# [Your instructions]
Copy the lines below verbatim, but only from the line containing "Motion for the" through the end of the data.

----------------------------------------

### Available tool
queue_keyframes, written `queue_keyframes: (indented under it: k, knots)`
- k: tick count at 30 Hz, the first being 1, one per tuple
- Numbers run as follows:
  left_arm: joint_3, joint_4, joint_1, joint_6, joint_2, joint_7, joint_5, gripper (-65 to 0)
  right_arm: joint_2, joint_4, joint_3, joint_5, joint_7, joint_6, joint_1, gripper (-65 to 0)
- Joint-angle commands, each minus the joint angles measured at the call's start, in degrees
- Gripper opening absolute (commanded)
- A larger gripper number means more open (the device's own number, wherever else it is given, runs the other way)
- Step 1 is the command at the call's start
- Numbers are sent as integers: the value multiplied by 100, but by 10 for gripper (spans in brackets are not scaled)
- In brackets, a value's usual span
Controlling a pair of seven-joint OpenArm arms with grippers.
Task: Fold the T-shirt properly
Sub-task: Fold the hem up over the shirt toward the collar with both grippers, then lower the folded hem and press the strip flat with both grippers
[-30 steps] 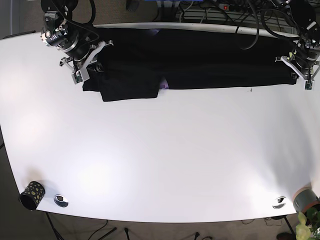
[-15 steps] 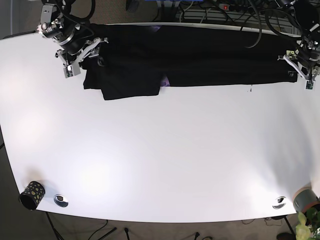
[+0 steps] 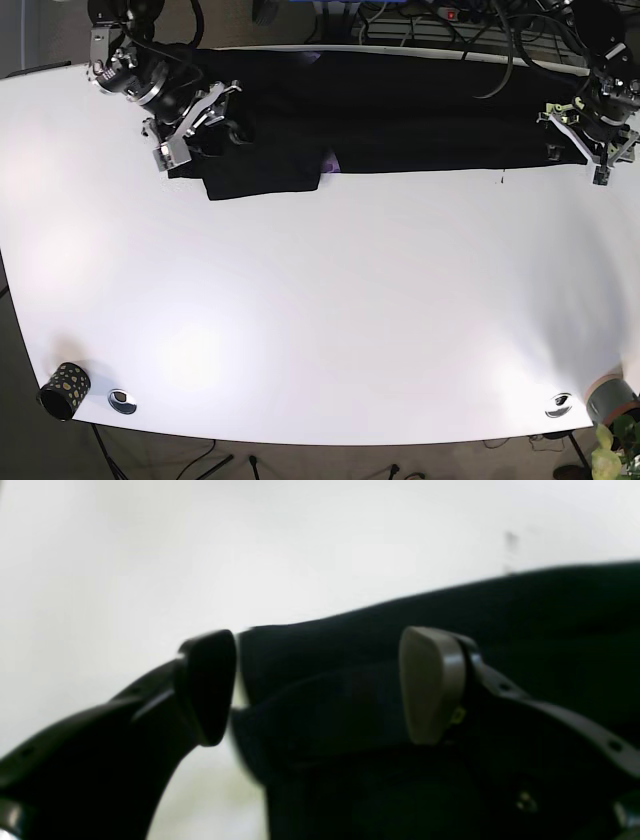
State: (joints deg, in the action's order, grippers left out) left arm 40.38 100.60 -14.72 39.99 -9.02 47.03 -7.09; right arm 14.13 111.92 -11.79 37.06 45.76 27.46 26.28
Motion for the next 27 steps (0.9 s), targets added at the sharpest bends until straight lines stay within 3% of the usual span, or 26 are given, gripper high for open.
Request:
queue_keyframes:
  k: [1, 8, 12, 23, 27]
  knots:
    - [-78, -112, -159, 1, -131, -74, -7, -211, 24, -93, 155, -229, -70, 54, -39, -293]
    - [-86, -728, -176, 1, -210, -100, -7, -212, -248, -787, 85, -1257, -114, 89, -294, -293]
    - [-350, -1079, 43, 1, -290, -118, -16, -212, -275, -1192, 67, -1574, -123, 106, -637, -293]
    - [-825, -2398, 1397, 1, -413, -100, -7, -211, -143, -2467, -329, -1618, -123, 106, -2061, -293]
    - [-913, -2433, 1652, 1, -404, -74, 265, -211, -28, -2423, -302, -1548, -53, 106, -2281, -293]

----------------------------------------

# [Task result]
Motion for the next 27 steps (0.9 s), targets added at the sharpest bends until straight lines stay within 3% of the usual span, or 26 are given, gripper high for open.
Request:
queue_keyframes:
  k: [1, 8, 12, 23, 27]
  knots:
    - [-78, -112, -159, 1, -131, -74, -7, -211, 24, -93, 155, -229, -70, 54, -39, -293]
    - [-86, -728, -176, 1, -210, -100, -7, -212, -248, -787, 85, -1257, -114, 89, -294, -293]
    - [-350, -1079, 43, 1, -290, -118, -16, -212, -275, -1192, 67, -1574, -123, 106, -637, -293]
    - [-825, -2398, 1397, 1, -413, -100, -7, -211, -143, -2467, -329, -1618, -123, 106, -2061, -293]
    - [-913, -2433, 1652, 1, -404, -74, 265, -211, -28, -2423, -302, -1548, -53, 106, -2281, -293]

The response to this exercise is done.